Please write out exactly, and only, the lines from the first in the material below to the line containing "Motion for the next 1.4", both included.
━━ Data provided
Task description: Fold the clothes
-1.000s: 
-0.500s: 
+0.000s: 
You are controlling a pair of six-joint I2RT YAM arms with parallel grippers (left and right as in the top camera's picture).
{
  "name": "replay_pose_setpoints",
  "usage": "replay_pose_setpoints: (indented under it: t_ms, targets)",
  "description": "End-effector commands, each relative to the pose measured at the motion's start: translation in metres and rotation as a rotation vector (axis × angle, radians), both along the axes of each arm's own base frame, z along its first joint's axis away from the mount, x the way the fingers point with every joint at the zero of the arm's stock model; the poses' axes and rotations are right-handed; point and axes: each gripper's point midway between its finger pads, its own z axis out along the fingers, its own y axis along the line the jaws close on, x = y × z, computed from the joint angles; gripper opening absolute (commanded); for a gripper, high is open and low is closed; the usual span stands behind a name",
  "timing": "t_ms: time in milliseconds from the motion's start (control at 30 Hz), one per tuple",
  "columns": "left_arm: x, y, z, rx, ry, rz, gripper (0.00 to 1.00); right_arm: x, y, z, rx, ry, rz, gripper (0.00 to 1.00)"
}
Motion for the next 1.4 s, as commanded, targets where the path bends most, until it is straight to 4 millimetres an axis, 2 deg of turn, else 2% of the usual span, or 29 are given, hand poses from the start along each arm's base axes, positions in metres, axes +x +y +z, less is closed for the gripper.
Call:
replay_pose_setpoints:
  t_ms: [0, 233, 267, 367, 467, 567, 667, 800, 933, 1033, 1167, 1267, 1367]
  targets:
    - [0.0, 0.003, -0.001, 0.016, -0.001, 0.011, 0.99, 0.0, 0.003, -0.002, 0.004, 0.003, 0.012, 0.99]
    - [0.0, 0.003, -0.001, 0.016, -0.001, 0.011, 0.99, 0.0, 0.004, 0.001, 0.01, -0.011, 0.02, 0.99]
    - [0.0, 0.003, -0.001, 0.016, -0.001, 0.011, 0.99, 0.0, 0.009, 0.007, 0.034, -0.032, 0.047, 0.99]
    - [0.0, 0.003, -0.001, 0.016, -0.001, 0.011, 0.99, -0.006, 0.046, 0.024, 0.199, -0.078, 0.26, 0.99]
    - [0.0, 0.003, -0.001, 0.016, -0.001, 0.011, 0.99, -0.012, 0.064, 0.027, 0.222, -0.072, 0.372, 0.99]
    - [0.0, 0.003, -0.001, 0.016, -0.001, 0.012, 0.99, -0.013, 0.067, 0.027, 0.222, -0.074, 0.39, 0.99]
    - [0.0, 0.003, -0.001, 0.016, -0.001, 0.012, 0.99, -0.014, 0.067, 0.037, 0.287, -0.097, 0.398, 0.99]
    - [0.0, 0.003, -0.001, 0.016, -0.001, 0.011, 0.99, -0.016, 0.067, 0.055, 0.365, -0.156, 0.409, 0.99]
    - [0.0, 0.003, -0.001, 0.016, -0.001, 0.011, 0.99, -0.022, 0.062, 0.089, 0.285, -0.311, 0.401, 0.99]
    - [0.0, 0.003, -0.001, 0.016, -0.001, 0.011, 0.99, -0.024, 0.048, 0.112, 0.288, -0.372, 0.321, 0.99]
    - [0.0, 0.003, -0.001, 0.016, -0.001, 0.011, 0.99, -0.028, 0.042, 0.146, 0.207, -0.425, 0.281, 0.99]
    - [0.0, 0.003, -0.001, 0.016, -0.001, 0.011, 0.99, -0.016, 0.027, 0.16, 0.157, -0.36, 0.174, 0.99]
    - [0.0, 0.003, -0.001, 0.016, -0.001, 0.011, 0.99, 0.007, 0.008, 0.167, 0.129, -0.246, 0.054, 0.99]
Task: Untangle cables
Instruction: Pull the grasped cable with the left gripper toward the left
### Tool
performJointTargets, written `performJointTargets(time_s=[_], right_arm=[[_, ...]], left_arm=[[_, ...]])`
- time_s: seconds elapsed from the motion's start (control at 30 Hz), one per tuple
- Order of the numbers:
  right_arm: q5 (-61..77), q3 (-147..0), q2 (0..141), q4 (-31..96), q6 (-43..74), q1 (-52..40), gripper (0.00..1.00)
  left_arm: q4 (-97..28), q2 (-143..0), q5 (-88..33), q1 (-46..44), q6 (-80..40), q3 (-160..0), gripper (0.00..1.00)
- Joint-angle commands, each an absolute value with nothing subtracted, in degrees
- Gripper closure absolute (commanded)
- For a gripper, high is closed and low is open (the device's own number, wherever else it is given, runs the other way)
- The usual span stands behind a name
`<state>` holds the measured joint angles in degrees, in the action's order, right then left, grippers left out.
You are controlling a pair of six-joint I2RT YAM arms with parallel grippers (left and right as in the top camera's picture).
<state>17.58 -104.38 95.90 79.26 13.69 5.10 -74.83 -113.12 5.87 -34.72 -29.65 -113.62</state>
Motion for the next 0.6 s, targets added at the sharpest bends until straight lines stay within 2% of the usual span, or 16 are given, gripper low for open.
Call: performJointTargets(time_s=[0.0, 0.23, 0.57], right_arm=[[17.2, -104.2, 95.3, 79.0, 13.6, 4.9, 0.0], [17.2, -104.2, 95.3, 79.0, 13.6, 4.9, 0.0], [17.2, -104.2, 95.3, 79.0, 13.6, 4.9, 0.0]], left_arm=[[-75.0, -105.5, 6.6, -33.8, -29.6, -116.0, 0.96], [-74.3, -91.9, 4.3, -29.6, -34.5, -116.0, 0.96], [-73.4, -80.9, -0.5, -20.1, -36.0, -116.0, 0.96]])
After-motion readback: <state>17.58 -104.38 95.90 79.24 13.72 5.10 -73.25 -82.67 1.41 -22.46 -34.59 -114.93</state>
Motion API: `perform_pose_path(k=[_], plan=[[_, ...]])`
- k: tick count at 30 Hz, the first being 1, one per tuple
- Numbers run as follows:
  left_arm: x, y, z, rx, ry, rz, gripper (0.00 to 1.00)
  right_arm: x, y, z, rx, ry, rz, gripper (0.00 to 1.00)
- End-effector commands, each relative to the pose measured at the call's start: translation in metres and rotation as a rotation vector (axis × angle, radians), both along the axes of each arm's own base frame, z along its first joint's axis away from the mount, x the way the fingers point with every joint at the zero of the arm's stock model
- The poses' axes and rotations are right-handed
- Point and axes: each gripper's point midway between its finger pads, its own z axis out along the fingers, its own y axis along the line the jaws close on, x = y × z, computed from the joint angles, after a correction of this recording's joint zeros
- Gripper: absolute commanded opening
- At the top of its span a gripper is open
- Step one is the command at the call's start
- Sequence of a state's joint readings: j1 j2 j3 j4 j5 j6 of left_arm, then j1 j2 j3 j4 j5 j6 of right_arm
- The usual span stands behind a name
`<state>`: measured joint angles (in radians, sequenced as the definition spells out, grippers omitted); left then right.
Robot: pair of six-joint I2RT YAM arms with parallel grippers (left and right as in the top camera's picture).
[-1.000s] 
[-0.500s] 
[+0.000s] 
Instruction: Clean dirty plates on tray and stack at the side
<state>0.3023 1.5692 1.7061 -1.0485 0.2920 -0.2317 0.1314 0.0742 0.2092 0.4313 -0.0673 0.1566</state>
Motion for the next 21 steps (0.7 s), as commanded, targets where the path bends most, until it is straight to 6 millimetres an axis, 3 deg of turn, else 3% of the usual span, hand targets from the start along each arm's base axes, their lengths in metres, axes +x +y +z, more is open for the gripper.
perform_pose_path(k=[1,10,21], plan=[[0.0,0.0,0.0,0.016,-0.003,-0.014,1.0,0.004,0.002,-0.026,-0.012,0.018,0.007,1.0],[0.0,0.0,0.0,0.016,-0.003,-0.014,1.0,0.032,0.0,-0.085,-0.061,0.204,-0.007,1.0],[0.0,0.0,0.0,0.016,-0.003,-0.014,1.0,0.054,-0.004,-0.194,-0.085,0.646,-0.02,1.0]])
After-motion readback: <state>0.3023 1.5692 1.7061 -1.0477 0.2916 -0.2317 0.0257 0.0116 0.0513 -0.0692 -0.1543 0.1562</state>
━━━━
# Completed task
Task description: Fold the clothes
-1.000s: 
-0.500s: 
+0.000s: 
You are controlling a pair of six-joint I2RT YAM arms with parallel grippers (left and right as in the top camera's picture).
{
  "name": "replay_pose_setpoints",
  "usage": "replay_pose_setpoints: (indented under it: t_ms, targets)",
  "description": "End-effector commands, each relative to the pose measured at the motion's start: translation in metres and rotation as a rotation vector (axis × angle, radians), both along the axes of each arm's own base frame, z along its first joint's axis away from the mount, x the way the fingers point with every joint at the zero of the arm's stock model; the poses' axes and rotations are right-handed; point and axes: each gripper's point midway between its finger pads, its own z axis out along the fingers, its own y axis along the line the jaws close on, x = y × z, computed from the joint angles; gripper opening absolute (commanded); for a gripper, high is open and low is closed; the usual span stands behind a name",
  "timing": "t_ms: time in milliseconds from the motion's start (control at 30 Hz), one per tuple",
  "columns": "left_arm: x, y, z, rx, ry, rz, gripper (0.00 to 1.00); right_arm: x, y, z, rx, ry, rz, gripper (0.00 to 1.00)"
}
Motion for the next 1.4 s, as commanded, targets where the path bends most, until it is straight to 4 millimetres an axis, 2 deg of turn, else 2% of the usual span, or 29 are given, hand poses from the start along each arm's base axes, positions in metres, axes +x +y +z, less is closed for the gripper.

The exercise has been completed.